**REQUIRED ACTION**
Here the answer must be the exact run of lines from the line holding "Draw the outline of the window" to the end of the material below, and nothing else.

◇ ◇ ◇

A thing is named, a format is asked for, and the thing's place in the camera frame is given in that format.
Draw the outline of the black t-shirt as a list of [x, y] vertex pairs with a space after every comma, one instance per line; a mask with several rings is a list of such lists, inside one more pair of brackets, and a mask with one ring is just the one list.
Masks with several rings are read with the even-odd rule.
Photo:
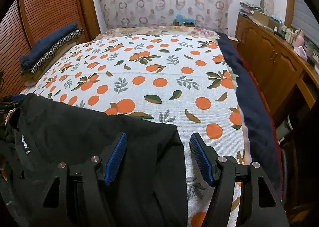
[[114, 226], [187, 226], [184, 147], [177, 127], [25, 95], [1, 112], [1, 226], [30, 226], [60, 162], [84, 163], [122, 132], [127, 149], [106, 189]]

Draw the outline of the folded navy blue garment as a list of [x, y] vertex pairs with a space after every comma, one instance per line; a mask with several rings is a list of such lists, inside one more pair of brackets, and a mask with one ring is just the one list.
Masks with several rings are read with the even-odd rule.
[[38, 40], [31, 51], [24, 56], [21, 56], [20, 66], [21, 70], [29, 70], [33, 65], [36, 64], [36, 62], [60, 39], [67, 36], [69, 33], [74, 31], [77, 28], [77, 23], [71, 23], [69, 25], [66, 25], [52, 33], [50, 33], [48, 36], [41, 38]]

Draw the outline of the grey waste bin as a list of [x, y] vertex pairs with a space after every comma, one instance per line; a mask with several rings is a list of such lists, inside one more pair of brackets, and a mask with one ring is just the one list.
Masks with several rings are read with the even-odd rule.
[[292, 130], [293, 130], [293, 127], [292, 127], [292, 124], [290, 121], [290, 115], [288, 115], [287, 118], [276, 129], [277, 140], [280, 141], [282, 138], [284, 138]]

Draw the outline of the navy blue blanket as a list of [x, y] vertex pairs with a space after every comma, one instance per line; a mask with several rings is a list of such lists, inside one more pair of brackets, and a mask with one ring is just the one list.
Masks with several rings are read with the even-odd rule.
[[252, 89], [252, 81], [249, 78], [249, 71], [247, 70], [247, 66], [239, 55], [235, 47], [232, 45], [227, 35], [219, 32], [218, 35], [220, 38], [217, 40], [220, 50], [222, 51], [223, 57], [226, 61], [226, 64], [232, 69], [236, 78], [236, 97], [238, 100], [239, 108], [243, 115], [244, 129], [248, 132], [244, 134], [245, 137], [248, 138], [248, 150], [244, 152], [245, 155], [248, 156], [248, 159], [251, 161], [256, 161], [251, 156], [251, 148], [250, 148], [250, 139], [249, 139], [249, 128], [251, 127], [251, 122], [246, 122], [245, 117], [251, 116], [249, 113], [251, 108], [248, 107], [249, 101], [251, 100], [251, 94], [249, 91]]

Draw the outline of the patterned dark folded cloth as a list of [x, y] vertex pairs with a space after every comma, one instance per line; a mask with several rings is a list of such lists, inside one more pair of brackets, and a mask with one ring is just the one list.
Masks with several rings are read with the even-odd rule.
[[63, 37], [62, 39], [60, 39], [36, 62], [35, 65], [31, 67], [31, 69], [22, 71], [20, 66], [21, 74], [35, 73], [35, 71], [37, 71], [39, 67], [41, 67], [42, 65], [46, 64], [48, 61], [53, 59], [53, 57], [57, 54], [58, 50], [77, 40], [83, 34], [83, 32], [84, 32], [84, 29], [79, 28], [72, 31], [67, 36]]

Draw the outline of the wooden louvered wardrobe door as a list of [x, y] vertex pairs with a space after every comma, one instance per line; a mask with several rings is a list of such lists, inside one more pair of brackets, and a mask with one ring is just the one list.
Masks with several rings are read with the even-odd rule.
[[100, 33], [93, 0], [10, 0], [1, 8], [1, 96], [23, 89], [19, 58], [39, 39], [71, 23], [84, 29], [81, 42]]

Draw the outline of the wooden sideboard cabinet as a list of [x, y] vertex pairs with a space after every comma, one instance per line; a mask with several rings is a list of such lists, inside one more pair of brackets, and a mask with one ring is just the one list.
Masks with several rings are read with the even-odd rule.
[[318, 100], [318, 74], [292, 47], [251, 19], [238, 16], [237, 50], [261, 92], [271, 115], [279, 114], [299, 90], [311, 109]]

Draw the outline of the orange print white sheet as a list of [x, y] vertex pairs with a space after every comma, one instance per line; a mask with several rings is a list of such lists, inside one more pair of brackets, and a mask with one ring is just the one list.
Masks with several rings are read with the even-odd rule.
[[235, 90], [235, 75], [215, 40], [171, 32], [78, 44], [23, 93], [177, 126], [185, 150], [188, 224], [200, 226], [213, 189], [191, 155], [190, 136], [198, 132], [218, 154], [243, 161]]

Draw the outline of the red bed cover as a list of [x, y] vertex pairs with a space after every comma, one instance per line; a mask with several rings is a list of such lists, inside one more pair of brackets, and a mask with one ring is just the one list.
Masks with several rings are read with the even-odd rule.
[[260, 91], [256, 79], [251, 72], [248, 73], [252, 81], [252, 89], [249, 91], [251, 100], [248, 107], [251, 116], [245, 117], [245, 121], [251, 122], [249, 139], [251, 156], [261, 163], [273, 184], [279, 199], [283, 197], [283, 172], [281, 150], [276, 139], [273, 119], [268, 111], [267, 102]]

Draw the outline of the pink tissue pack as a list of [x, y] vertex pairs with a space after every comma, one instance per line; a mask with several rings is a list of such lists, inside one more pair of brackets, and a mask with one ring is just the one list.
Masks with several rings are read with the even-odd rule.
[[302, 46], [294, 47], [294, 52], [303, 60], [307, 61], [308, 56]]

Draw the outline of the pink kettle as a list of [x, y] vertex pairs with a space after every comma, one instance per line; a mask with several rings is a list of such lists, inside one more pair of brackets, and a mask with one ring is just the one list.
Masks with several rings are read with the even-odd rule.
[[296, 30], [294, 33], [294, 40], [293, 40], [292, 46], [294, 48], [298, 48], [303, 45], [304, 45], [304, 32], [301, 29]]

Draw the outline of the cardboard box on cabinet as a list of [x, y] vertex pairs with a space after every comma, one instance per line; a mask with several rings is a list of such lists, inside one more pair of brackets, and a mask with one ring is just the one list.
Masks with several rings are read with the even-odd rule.
[[260, 23], [263, 26], [267, 26], [269, 28], [274, 28], [274, 21], [267, 15], [265, 15], [262, 12], [255, 11], [252, 15], [253, 19], [256, 20], [258, 23]]

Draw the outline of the floral beige blanket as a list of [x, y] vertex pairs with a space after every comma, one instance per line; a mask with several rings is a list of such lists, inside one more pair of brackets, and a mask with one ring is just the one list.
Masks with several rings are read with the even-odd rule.
[[210, 31], [197, 27], [187, 26], [151, 26], [151, 27], [136, 27], [136, 28], [115, 28], [109, 29], [107, 32], [100, 33], [95, 39], [114, 38], [121, 36], [136, 36], [136, 35], [178, 35], [178, 36], [194, 36], [207, 38], [215, 41], [220, 36], [215, 31]]

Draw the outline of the blue item box at headboard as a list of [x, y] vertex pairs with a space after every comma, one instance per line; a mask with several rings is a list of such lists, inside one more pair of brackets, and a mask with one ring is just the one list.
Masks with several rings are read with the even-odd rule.
[[174, 26], [195, 26], [195, 20], [191, 18], [184, 18], [182, 15], [177, 14], [176, 18], [173, 21]]

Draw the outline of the window roller blind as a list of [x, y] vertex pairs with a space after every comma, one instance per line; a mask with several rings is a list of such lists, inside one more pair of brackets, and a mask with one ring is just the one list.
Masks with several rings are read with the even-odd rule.
[[292, 26], [301, 29], [318, 47], [318, 22], [304, 0], [295, 0]]

◇ ◇ ◇

**RESPONSE TO THIS TASK**
Draw the outline of the window roller blind as a list of [x, y] vertex pairs with a space after every comma, one instance per line; a mask with several rings is a list of such lists, inside one more pair of brackets, and a mask with one ring is just the one list.
Masks with several rings are read with the even-odd rule.
[[292, 26], [301, 29], [318, 47], [318, 22], [304, 0], [295, 0]]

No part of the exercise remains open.